What is expected:
State the number of lines in the records that contain "camera", with no other words.

[Items listed in a dataset]
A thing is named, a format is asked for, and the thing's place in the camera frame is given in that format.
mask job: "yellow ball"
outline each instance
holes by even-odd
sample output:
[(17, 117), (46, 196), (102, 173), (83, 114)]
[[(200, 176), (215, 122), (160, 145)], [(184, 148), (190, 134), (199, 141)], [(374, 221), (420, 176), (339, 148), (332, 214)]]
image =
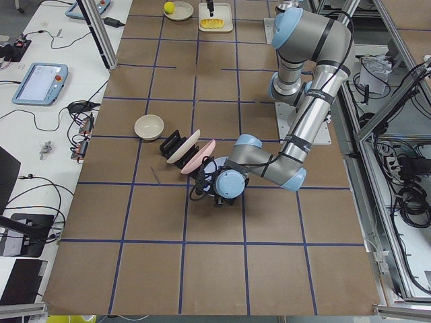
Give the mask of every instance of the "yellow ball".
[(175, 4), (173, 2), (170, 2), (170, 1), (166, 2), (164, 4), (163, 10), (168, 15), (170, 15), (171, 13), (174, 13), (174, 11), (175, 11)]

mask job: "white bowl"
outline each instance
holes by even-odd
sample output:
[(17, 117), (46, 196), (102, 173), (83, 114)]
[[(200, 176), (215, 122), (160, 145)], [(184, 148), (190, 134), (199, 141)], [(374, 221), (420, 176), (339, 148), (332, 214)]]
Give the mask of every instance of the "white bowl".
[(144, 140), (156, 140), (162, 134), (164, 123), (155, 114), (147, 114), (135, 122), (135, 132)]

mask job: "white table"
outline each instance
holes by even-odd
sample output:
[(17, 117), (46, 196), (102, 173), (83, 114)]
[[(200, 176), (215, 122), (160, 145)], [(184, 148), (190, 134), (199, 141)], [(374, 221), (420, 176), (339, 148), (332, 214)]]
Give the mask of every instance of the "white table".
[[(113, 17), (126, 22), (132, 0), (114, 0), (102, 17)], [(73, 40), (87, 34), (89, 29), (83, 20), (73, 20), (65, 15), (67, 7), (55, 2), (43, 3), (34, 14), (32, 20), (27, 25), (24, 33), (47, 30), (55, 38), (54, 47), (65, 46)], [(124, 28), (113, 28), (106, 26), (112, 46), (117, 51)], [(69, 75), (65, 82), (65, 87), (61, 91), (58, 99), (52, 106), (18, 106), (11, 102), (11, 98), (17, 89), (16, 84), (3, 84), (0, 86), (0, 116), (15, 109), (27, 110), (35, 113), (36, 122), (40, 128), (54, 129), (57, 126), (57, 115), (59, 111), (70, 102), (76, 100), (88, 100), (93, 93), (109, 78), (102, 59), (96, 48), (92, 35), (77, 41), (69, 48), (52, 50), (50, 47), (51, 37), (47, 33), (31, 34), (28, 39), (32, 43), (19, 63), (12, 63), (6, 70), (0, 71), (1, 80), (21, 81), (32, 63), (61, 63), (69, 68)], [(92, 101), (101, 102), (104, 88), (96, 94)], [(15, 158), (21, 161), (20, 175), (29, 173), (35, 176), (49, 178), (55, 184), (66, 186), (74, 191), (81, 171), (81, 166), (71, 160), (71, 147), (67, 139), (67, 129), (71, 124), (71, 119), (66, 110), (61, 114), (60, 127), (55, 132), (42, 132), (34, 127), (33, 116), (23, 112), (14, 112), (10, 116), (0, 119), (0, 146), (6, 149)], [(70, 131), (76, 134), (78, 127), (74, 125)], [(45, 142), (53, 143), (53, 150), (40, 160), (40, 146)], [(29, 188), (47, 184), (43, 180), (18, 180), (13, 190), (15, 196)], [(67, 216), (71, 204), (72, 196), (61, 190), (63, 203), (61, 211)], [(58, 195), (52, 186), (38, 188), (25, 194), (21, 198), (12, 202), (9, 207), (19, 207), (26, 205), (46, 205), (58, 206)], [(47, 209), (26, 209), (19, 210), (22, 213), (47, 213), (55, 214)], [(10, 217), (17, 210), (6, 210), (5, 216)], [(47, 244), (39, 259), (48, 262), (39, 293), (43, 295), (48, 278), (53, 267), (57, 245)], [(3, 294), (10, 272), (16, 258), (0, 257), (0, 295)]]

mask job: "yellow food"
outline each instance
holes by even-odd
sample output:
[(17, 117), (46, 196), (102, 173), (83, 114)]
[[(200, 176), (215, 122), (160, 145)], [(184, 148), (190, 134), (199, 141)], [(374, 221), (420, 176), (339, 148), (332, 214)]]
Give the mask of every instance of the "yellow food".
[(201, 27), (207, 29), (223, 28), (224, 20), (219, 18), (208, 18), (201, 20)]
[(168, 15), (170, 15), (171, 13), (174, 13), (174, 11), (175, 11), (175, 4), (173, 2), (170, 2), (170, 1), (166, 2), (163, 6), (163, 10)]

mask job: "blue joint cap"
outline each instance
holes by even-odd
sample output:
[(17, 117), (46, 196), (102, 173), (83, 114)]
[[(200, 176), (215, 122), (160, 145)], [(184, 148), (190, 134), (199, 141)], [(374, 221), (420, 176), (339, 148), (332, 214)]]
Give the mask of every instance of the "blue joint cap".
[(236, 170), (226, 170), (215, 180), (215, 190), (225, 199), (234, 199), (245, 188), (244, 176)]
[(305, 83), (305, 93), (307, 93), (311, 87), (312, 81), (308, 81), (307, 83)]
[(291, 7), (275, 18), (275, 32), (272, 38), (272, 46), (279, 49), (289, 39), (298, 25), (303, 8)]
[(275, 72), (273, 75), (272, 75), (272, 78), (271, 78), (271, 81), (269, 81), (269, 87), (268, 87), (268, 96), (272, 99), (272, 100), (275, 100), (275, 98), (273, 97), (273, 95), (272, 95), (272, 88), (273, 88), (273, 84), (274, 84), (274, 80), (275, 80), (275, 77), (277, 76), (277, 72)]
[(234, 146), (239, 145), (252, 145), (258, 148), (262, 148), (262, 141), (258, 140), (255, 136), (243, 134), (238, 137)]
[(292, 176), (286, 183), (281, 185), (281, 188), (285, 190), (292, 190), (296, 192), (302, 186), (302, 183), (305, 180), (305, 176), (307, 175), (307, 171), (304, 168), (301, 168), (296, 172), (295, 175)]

==

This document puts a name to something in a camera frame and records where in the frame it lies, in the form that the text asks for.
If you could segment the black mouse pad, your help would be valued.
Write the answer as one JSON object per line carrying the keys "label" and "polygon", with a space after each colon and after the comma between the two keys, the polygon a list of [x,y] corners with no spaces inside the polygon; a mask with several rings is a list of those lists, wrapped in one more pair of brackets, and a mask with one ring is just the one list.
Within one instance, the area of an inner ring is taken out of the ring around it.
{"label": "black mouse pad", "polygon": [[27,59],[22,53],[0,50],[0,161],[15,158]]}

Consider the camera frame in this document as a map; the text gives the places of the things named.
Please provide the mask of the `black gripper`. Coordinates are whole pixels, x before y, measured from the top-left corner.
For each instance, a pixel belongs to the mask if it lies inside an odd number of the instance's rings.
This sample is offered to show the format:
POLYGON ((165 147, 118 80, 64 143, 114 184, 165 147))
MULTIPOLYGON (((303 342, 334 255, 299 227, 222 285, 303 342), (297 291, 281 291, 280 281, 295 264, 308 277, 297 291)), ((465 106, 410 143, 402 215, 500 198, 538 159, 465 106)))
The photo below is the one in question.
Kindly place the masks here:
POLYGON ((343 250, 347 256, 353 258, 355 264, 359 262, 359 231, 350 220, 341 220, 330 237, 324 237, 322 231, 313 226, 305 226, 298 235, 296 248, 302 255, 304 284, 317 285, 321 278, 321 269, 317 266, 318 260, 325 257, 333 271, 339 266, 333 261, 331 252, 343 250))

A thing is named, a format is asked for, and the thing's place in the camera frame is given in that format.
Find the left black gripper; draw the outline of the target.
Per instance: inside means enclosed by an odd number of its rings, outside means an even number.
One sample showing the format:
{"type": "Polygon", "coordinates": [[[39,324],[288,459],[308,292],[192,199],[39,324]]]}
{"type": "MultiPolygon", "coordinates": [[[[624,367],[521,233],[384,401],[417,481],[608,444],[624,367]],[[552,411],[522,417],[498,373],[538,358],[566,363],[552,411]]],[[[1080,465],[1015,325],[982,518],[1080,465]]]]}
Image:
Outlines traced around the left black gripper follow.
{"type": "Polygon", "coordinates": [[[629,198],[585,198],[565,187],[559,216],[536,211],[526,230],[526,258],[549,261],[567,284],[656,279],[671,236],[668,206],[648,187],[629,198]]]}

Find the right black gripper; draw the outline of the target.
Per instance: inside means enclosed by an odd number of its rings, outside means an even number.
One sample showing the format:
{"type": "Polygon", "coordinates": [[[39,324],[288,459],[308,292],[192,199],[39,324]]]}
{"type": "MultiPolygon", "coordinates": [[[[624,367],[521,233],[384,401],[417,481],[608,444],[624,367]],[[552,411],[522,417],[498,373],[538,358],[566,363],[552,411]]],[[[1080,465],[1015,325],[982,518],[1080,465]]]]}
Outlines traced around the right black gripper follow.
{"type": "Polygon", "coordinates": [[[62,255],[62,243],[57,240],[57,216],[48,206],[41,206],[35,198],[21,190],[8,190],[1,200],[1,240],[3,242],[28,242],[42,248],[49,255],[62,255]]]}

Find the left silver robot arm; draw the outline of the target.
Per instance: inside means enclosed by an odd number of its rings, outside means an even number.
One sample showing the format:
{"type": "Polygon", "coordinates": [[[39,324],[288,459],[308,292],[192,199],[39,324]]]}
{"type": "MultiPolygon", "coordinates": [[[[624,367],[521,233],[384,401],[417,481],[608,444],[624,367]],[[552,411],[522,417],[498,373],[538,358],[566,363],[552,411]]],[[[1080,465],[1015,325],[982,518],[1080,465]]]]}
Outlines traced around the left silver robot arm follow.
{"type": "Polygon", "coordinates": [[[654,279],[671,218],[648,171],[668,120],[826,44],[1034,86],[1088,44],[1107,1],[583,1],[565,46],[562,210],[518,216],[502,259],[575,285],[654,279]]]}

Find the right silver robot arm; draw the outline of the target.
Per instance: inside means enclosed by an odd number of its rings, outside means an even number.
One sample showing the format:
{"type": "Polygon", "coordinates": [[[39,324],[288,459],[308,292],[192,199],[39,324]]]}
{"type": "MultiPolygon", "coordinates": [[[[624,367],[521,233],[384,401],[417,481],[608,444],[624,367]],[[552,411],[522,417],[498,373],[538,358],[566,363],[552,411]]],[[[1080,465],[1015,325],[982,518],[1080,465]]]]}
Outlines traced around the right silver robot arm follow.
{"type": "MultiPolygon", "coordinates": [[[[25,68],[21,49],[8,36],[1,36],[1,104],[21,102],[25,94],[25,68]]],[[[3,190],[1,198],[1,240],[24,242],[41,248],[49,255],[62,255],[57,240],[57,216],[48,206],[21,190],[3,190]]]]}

Response:
4